Кирилл потянулся за сигарой, но его пальцы наткнулись на кобуру. Сигары остались в седельной сумке. Он не взял с собой ничего лишнего. Только оружие и патроны.

— Курить хочешь? — Илья достал из кармана жестяную коробку. — Вот, прихватил на память. Хорошо снабжают мексиканскую армию, да? Сауза — высший сорт.
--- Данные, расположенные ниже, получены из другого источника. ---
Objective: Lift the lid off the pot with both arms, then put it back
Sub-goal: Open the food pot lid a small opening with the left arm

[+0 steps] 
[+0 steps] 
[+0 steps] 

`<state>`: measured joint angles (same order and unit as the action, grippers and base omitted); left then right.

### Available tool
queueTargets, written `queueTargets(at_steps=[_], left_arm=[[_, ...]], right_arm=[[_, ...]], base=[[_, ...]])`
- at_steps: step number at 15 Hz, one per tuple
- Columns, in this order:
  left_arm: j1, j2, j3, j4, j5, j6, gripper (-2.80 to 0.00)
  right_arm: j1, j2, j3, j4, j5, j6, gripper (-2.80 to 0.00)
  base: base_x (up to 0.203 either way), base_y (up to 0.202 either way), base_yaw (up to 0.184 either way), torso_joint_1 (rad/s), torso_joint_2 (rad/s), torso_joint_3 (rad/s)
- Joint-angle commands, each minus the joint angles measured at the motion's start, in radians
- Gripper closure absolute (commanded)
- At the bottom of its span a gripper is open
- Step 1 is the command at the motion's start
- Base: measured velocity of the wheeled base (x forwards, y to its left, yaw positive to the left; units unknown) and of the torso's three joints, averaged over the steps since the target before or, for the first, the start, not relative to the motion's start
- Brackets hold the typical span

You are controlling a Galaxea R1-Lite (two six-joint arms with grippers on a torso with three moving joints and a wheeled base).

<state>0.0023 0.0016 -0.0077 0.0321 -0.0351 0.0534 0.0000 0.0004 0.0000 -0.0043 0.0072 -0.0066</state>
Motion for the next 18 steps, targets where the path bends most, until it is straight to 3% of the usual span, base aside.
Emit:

Сигары роскошные, в золоте. Давай закурим, легче станет.

— Легче? Ты что, утешаешь меня?

— С чего ты взял? Я просто хочу покурить, чтобы немного успокоиться. Было несколько довольно неприятных минут. Особенно в самом начале. Когда ты вдруг застыл на месте, а солдаты вокруг начали хвататься за винтовки. Но то была картина, ты бы видел! Индейцы машут тесаками, кровища — во все стороны, а ты спокойненько стоишь!

— Не будем об этом.

— Хорошо. За здоровье майора Кардосо, который уже сегодня вечером станет полковником! — Остерман отхлебнул и передал бутылку другу. — Ох, хороша сауза! Да, у майора все получилось. А Рико с Мануэлем? У них тоже все получилось. Правда, я не уверен, что Рико долго будет радоваться. Эта Луисита — черт в юбке, она еще погоняет его скалкой по хате.

— А ты? — спросил Кирилл.

— Что — я?

— Ты долго будешь радоваться?

— Если ты про Инес, то… — Илья не договорил, резко вскочив на ноги. — Смотри! Мать твою! Не может быть!

В ущелье входила пестрая толпа, впереди которой ехали несколько всадников. Кирилл тоже встал, чтобы лучше видеть. И увидел, что рядом с Рико едут двое. Двое, с кем он уже мысленно простился навсегда, — Кардосо и Васкес.

— Ну что! — заорал Остерман, ликующе потрясая бутылкой. — Помогло ведь! Помогло!